Ken Burns’s documentary about the Second World War demonstrates why the Iraq war has gone disastrously wrong, and how honorable leaders can set things right:
Our troops should not be abused as fodder for campaign ads. Our generals should not be actors in a public relations drama. It is time to tell the country the truth, explain the hardships and ask every American to join the effort.
In the Second World War America stood with unity. Hollywood stars joined Wall Street scions; millionaires and taxi drivers faced death together.
Every American joined in the battle. Workers surged into the factories. Women came to Washington to join the war effort as secretaries and in Naval intelligence.
When we needed boats to take Normandy, an entrepreneur mobilized the entire city of New Orleans to build them. Seniors and the handicapped joined blacks in the segregated South and accomplished the mission as citizen soldiers standing together.
World War Two was a soldiers’ war and a people’s war. Throughout the free world everyone did his or her part together. Americans did not pass tax cuts during wartime; they bought war bonds to support the troops.
Imagine if FDR addressed the world and vowed to answer Pearl Harbor by invading Ethiopia. Imagine if battleships were burning at Pearl Harbor and FDR summoned Americans to go shopping, while his partisans prepared negative ads attacking leaders of the opposition who were awarded bronze and silver stars for valor.
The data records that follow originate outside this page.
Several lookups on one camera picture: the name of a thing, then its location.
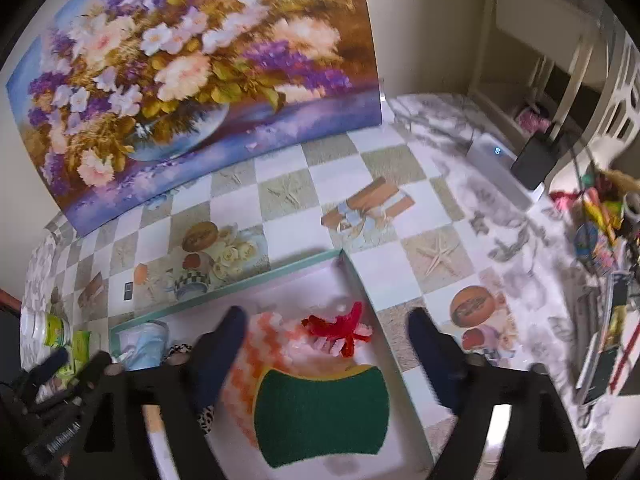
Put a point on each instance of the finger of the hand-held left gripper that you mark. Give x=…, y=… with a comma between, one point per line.
x=92, y=367
x=47, y=367

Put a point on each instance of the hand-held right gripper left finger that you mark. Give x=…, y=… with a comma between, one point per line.
x=220, y=355

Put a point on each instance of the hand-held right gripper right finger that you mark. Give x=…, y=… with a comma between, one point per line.
x=435, y=357

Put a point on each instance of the green printed packet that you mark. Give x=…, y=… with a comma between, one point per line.
x=81, y=352

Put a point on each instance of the leopard print scrunchie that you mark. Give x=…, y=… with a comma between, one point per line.
x=177, y=352

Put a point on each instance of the blue face mask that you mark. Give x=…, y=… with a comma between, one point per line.
x=145, y=345

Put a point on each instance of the pink and white checked cloth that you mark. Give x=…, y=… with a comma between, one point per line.
x=280, y=340

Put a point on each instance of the teal shallow cardboard box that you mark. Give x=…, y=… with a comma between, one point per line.
x=310, y=290

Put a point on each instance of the yellow and green sponge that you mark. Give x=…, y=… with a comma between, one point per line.
x=320, y=415

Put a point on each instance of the white bottle with green label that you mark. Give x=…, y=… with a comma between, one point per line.
x=47, y=330

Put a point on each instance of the reddish brown wooden board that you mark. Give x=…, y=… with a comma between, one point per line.
x=10, y=302

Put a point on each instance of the checked patterned tablecloth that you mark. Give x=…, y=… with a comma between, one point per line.
x=440, y=200

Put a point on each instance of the flat grey device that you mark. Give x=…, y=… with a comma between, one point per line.
x=602, y=360

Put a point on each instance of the white power strip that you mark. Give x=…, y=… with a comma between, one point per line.
x=492, y=160

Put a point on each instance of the pile of colourful craft supplies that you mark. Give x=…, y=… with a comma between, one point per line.
x=600, y=210

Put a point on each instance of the black power adapter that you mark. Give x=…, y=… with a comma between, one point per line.
x=535, y=160

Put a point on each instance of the pink fluffy item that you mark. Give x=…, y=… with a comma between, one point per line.
x=532, y=120

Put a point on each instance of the floral still life painting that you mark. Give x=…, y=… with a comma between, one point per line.
x=175, y=60

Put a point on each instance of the white lattice plastic chair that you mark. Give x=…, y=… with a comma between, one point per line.
x=620, y=110

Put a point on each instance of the white wooden chair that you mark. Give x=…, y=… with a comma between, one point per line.
x=540, y=15

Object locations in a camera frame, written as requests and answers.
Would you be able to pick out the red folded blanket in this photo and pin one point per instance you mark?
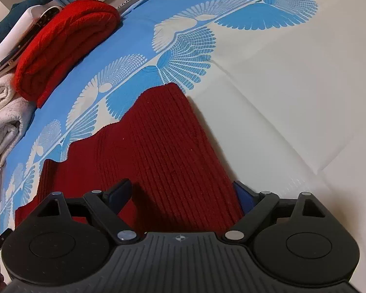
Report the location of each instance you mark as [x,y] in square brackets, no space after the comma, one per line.
[64,42]

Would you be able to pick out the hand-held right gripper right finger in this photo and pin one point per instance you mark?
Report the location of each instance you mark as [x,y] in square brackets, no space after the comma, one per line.
[245,200]

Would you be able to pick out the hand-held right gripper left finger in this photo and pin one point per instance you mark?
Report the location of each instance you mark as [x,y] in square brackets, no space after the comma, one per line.
[122,192]

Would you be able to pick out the dark red knit cardigan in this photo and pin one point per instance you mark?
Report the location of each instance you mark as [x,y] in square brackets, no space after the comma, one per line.
[164,146]

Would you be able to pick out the blue and white printed bedsheet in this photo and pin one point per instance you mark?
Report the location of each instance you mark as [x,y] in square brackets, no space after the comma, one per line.
[277,82]

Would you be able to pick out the grey-white folded fleece blanket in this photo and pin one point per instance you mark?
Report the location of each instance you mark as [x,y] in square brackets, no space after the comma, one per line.
[12,122]

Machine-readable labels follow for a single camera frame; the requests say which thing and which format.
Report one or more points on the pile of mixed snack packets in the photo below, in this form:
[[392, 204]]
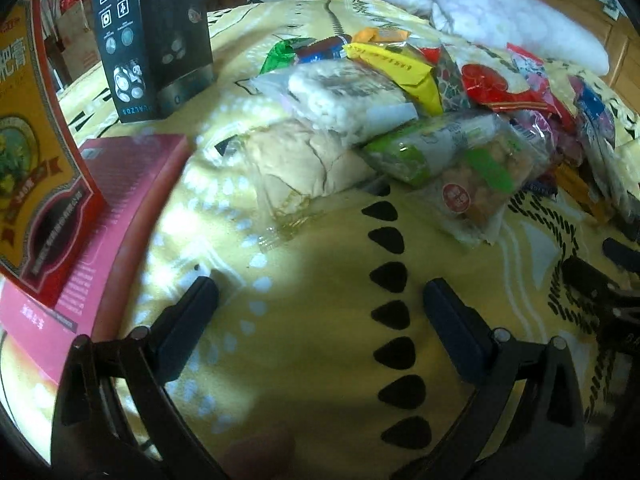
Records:
[[575, 135]]

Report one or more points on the pale bread packet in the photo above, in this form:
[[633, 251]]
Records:
[[295, 165]]

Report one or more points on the orange transparent snack bag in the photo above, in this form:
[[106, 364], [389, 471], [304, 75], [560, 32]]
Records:
[[580, 190]]

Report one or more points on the red cloud-print snack packet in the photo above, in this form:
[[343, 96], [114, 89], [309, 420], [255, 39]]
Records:
[[500, 85]]

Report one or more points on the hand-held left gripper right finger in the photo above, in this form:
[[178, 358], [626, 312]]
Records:
[[450, 320]]

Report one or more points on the dark blue snack packet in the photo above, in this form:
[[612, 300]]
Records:
[[325, 50]]

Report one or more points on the white rice cake packet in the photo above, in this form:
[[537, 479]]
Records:
[[340, 92]]

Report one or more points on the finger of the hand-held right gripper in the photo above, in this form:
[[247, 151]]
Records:
[[590, 280], [620, 255]]

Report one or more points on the yellow patterned blanket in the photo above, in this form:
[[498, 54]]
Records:
[[310, 310]]

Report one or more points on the orange yellow carton box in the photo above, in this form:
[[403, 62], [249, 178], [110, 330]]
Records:
[[30, 135]]

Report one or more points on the orange snack packet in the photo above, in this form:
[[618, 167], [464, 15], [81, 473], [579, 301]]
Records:
[[380, 35]]

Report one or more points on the white pillow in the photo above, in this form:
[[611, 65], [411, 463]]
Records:
[[500, 15]]

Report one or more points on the yellow snack packet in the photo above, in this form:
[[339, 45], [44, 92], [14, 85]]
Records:
[[400, 65]]

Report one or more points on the green roll snack packet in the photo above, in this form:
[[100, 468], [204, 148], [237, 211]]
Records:
[[410, 150]]

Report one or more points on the green foil snack packet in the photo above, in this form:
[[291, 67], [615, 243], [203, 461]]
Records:
[[280, 55]]

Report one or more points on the black appliance box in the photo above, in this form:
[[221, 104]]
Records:
[[150, 35]]

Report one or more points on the cardboard box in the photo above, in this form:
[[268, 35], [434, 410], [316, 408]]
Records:
[[75, 45]]

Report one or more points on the clear nut snack packet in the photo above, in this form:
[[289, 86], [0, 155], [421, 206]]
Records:
[[480, 180]]

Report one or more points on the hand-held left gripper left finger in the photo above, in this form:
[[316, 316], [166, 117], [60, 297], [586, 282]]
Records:
[[190, 315]]

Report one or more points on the wooden headboard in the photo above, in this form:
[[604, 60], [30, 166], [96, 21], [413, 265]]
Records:
[[620, 50]]

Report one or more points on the pink flat box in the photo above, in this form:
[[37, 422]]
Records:
[[125, 185]]

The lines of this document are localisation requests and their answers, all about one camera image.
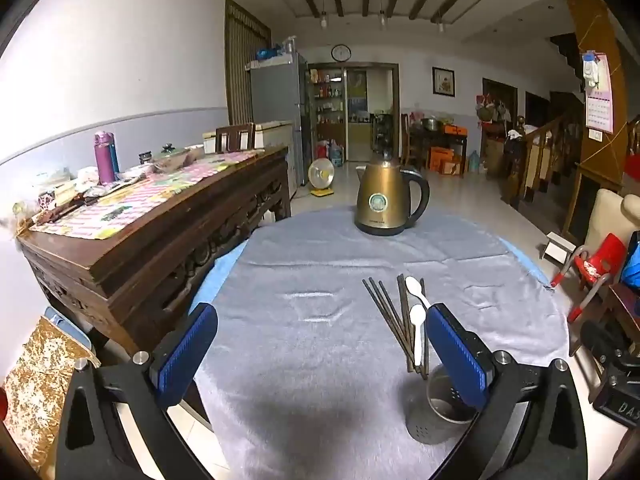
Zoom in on pink patterned cloth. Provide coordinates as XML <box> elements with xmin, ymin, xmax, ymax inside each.
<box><xmin>29</xmin><ymin>150</ymin><xmax>266</xmax><ymax>240</ymax></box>

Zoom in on grey refrigerator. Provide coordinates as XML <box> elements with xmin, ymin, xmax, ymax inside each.
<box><xmin>248</xmin><ymin>52</ymin><xmax>310</xmax><ymax>189</ymax></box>

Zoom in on wooden chair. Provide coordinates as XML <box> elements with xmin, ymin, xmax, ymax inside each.
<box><xmin>215</xmin><ymin>122</ymin><xmax>257</xmax><ymax>154</ymax></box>

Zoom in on glass shelf cabinet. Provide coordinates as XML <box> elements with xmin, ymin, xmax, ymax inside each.
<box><xmin>307</xmin><ymin>62</ymin><xmax>347</xmax><ymax>162</ymax></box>

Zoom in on white chest freezer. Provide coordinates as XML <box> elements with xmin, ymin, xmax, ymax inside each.
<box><xmin>202</xmin><ymin>120</ymin><xmax>294</xmax><ymax>155</ymax></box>

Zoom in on small floor fan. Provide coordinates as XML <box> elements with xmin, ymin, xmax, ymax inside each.
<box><xmin>307</xmin><ymin>157</ymin><xmax>337</xmax><ymax>197</ymax></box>

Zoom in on perforated metal utensil holder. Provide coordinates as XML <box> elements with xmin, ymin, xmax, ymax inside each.
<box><xmin>406</xmin><ymin>363</ymin><xmax>479</xmax><ymax>445</ymax></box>

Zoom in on white plastic spoon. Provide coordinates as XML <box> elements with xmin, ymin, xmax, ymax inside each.
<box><xmin>404</xmin><ymin>276</ymin><xmax>432</xmax><ymax>309</ymax></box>
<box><xmin>409</xmin><ymin>304</ymin><xmax>427</xmax><ymax>366</ymax></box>

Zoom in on beige armchair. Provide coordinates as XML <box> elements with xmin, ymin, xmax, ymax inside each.
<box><xmin>582</xmin><ymin>187</ymin><xmax>640</xmax><ymax>262</ymax></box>

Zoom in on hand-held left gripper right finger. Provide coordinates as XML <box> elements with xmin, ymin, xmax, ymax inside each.
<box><xmin>425</xmin><ymin>304</ymin><xmax>589</xmax><ymax>480</ymax></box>

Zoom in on red plastic chair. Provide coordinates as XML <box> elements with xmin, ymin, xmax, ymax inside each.
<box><xmin>550</xmin><ymin>232</ymin><xmax>629</xmax><ymax>324</ymax></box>

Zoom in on purple thermos bottle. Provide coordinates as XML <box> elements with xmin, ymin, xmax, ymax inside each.
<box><xmin>94</xmin><ymin>131</ymin><xmax>117</xmax><ymax>185</ymax></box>

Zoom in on carved wooden sideboard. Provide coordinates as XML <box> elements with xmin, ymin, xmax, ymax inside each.
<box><xmin>15</xmin><ymin>146</ymin><xmax>293</xmax><ymax>357</ymax></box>

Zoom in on wall calendar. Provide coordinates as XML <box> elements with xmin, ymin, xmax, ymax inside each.
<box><xmin>583</xmin><ymin>52</ymin><xmax>615</xmax><ymax>135</ymax></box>

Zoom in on grey table cloth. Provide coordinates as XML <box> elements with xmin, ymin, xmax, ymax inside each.
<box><xmin>192</xmin><ymin>204</ymin><xmax>571</xmax><ymax>480</ymax></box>

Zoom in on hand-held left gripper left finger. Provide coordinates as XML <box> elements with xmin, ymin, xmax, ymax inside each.
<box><xmin>52</xmin><ymin>302</ymin><xmax>220</xmax><ymax>480</ymax></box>

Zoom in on wooden stair railing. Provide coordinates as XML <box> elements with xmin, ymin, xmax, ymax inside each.
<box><xmin>500</xmin><ymin>114</ymin><xmax>587</xmax><ymax>212</ymax></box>

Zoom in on gold electric kettle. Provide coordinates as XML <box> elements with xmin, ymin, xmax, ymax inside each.
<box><xmin>354</xmin><ymin>161</ymin><xmax>431</xmax><ymax>237</ymax></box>

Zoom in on gold patterned board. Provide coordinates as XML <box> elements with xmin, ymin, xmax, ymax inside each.
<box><xmin>2</xmin><ymin>316</ymin><xmax>102</xmax><ymax>475</ymax></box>

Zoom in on brown wooden door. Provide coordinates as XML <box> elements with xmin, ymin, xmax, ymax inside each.
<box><xmin>223</xmin><ymin>0</ymin><xmax>274</xmax><ymax>127</ymax></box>

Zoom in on bundle of dark chopsticks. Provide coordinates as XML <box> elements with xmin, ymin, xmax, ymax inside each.
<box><xmin>362</xmin><ymin>274</ymin><xmax>431</xmax><ymax>380</ymax></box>

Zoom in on framed wall picture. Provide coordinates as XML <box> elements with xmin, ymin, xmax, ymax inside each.
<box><xmin>432</xmin><ymin>67</ymin><xmax>457</xmax><ymax>97</ymax></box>

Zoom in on glass pot lid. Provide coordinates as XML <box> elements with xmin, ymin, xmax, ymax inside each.
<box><xmin>151</xmin><ymin>143</ymin><xmax>191</xmax><ymax>171</ymax></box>

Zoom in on orange cardboard boxes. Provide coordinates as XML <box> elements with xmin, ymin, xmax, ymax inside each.
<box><xmin>428</xmin><ymin>146</ymin><xmax>466</xmax><ymax>176</ymax></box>

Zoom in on white step stool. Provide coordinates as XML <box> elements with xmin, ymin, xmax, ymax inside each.
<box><xmin>537</xmin><ymin>232</ymin><xmax>577</xmax><ymax>264</ymax></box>

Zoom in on blue table cloth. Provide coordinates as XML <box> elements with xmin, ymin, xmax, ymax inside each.
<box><xmin>187</xmin><ymin>238</ymin><xmax>552</xmax><ymax>313</ymax></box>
Imagine if FDR had told Americans to be fearful and afraid, and then allowed American casualties that were preventable because tax cuts were more important than body armor and armored vehicles to save the lives of American troops.
Never before has a president so aggressively divided the nation with our troops under fire; not Washington, not Madison, not Lincoln, not Wilson, not Roosevelt, not Truman, not Ike. No president has ever done this.
Never before has any president used war to create fear, rather than inspire courage.
Never has any president refused to ask the nation to join the effort, and told us to enjoy tax cuts and shopping while troops suffer preventable deaths, many wounded return to substandard care, veterans centers remain dramatically underfunded, disabled vets suffer shameful mistreatment and the number of homeless heroes rises.
Never has a president mocked the Geneva Convention, poisoned the good will of the free world or put rules of military justice under such sustained attacked.
Never has a president created such a corrupt occupation: more than $10 billion of Iraqi cash and more than $10 billion of American aid lost or stolen. Huge amounts of American weapons smuggled to murderers by abuses in military procurement and crimes by civilians operating outside the rule of law.
We are the heirs to the greatest generation that fought through a Depression, defeated fascism, rebuilt Europe and won the Cold War because whatever their differences, they always knew that we are in this together.
Things have been done in our country, by our leaders, in our times, that have never been done before, and must never be done again.
Will we be known by historians as the partisan generation? The shirker generation? The fearful generation? Or will we belatedly rise to the occasion, learning the lessons of the heroes of our greatest generation, who knew that America can do anything if we are honest with each other and united in our purpose?